BEGIN ENTRIES SUPPLIED

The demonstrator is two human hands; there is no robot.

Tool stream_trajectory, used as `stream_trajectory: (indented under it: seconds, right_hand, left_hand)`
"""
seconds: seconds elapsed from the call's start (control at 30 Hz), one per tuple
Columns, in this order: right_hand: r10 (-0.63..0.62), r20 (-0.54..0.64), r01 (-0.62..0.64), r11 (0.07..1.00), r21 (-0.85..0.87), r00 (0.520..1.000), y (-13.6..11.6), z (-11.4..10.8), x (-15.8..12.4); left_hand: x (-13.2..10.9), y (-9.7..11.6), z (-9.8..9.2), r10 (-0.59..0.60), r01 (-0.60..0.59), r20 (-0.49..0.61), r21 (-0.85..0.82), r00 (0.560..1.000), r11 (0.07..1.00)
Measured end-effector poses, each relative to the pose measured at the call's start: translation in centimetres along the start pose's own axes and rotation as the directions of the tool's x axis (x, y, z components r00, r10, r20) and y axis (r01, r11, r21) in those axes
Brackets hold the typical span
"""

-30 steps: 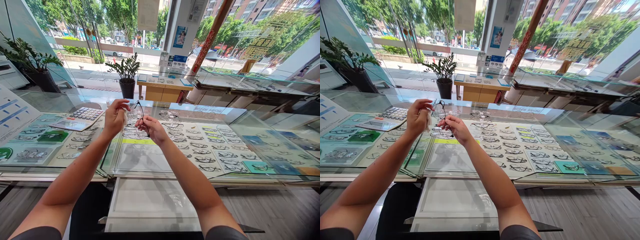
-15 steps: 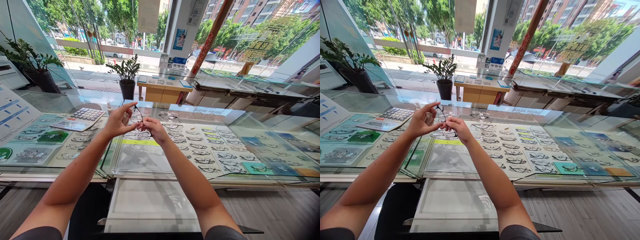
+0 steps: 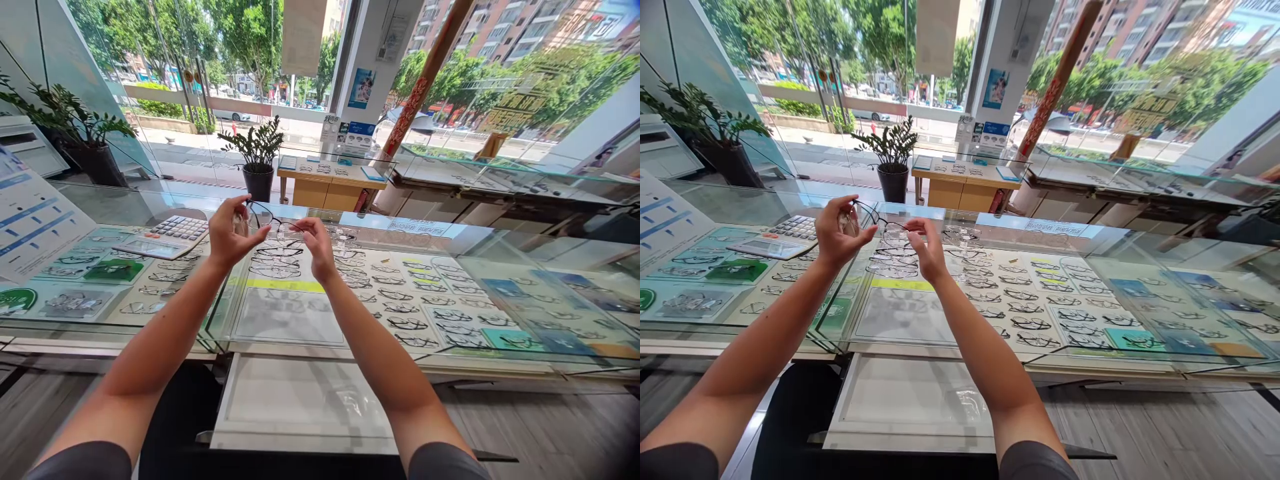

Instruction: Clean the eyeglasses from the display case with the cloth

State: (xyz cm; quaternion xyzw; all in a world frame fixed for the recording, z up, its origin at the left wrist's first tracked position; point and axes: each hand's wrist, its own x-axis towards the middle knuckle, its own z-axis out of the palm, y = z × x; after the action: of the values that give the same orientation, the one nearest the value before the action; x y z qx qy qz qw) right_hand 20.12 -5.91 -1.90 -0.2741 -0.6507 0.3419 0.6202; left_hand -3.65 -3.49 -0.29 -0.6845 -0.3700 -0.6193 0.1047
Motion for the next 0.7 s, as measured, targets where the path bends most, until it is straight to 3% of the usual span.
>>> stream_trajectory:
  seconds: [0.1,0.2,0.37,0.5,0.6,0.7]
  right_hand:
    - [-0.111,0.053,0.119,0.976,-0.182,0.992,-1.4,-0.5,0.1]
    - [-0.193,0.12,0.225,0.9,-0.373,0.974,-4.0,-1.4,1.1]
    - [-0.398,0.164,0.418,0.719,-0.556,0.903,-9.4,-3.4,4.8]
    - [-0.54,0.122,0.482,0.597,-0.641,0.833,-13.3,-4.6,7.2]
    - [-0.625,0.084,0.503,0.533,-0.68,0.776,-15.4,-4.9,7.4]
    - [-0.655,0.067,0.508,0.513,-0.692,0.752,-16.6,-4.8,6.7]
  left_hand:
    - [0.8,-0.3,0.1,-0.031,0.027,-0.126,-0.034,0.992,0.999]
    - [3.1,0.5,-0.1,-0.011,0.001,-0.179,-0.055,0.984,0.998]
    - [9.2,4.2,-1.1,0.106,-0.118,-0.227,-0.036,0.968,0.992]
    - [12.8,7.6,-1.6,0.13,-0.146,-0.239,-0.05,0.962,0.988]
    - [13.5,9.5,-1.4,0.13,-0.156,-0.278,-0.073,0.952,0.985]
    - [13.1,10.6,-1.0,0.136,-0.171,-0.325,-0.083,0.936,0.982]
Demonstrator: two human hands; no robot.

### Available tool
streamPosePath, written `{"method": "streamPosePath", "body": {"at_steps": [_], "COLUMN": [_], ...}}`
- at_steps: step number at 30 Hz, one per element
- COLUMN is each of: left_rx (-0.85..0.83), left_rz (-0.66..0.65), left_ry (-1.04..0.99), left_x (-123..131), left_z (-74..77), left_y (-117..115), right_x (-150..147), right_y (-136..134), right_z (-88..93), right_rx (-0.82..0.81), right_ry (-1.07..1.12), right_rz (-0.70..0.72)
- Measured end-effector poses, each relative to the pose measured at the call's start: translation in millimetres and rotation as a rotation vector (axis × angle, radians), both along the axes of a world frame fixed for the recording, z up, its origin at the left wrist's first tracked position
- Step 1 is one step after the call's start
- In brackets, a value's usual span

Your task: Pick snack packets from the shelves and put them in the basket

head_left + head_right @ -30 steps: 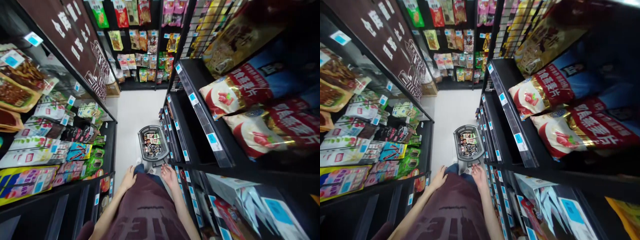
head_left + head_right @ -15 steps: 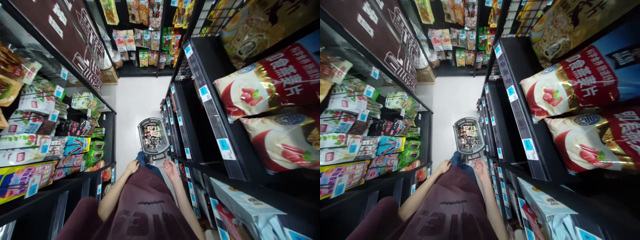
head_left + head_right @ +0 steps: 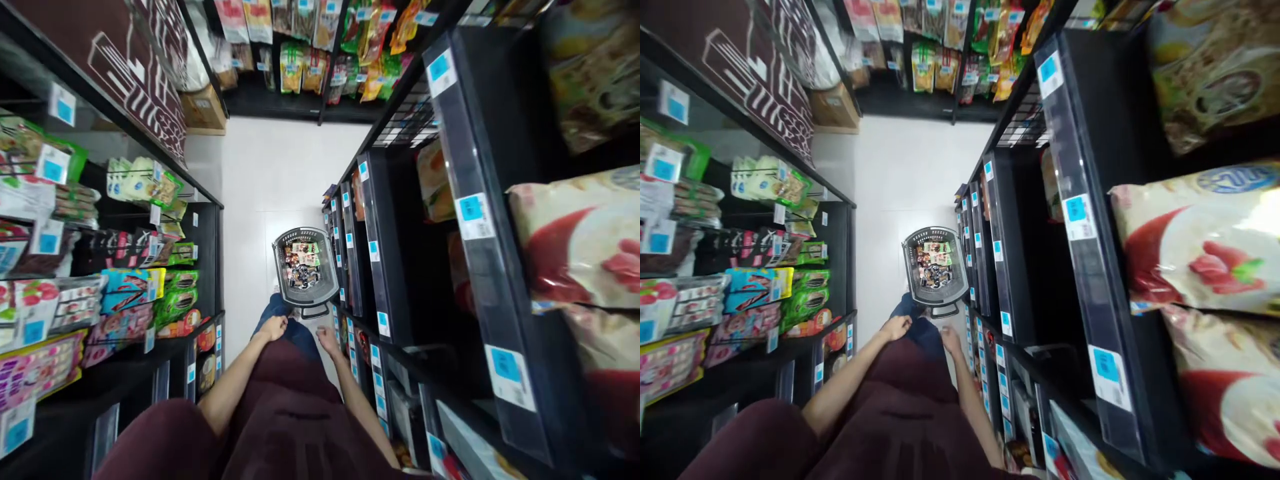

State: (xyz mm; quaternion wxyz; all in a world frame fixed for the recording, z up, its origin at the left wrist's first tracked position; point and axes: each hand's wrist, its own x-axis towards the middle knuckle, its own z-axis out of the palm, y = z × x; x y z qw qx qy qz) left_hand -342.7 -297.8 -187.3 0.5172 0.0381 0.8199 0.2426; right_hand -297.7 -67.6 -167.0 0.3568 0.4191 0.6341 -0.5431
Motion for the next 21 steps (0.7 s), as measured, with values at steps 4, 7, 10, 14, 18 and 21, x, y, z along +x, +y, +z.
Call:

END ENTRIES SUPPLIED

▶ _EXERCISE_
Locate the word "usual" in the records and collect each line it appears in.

▶ _WRITTEN RESPONSE_
Motion for the next 0.7 s, as measured, targets where the path bends most, until it is straight to 3% of the usual span.
- In brackets, a value's usual span

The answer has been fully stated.